A 'second wave of distress' may soon hit property firms.

June 17, 2010 12:51
Good foundations: Deloitte’s Neville Kahn advises firms to “keep an eye on cash flow”

ByCandice Krieger, Candice Krieger

4 min read

Property developers - indeed investors of every stripe - may wish to avert their eyes. Neville Kahn, the global leader of Deloitte's reorganisation services, who has led the administration of some of the recession's most high-profile casualties, believes it is the property players who could prove to be the fall guys of 2010.

Mr Kahn, who ran the administration of Woolworths, Mosaic and Stylo, says: "Whereas in the first half of 2009, we saw a lot of retailers struggling, the retailers have got their act together and are in a much healthier position.

"Now, we don't have too many retailers on the shelf. We have a lot of property firms, shipping companies, pubs and hotels that have problems with financing."

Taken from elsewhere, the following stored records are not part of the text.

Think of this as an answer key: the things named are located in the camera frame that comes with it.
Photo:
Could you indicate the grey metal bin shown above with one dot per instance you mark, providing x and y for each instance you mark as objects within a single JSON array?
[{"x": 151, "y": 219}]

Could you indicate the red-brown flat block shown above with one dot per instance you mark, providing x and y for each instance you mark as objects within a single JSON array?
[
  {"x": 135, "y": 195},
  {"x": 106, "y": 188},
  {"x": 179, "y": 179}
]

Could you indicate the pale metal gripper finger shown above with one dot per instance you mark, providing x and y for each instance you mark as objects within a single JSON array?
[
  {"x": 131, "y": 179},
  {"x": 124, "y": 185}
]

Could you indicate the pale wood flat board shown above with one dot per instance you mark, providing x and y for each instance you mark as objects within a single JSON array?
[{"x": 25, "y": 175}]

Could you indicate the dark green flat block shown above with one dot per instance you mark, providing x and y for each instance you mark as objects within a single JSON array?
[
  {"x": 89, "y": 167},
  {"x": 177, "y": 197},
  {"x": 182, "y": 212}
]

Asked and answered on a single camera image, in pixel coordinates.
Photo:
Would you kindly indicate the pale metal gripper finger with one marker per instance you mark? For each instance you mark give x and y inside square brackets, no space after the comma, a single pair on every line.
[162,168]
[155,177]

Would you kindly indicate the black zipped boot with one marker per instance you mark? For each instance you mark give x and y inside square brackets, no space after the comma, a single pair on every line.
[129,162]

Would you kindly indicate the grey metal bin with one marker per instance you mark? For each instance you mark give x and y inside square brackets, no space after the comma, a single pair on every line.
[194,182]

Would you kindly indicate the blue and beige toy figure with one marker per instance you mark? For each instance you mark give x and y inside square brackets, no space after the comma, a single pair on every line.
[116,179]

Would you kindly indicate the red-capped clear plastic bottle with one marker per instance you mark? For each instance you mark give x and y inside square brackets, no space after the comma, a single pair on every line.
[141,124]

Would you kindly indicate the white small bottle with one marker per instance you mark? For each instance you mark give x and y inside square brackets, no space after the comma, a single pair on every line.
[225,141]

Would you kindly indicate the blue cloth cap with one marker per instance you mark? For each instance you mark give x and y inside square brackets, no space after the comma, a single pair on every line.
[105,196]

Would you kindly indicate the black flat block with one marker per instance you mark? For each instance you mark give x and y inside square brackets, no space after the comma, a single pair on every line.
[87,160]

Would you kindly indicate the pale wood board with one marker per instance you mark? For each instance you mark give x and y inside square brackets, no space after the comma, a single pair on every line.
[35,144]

Why is the property sector about to be badly hit? Because of declining values. "When property businesses are financed, the banks insist on loan-to-value covenants. As the values have come down, even though the companies are able to keep the interest coverage to the bank going, their value has gone down. They are not breaching their cash covenants, but they are breaching their loan-to-value (LTV) covenants. The issue is about who is going to control the realisation of those assets going forward and who is going to take the upside in the current market.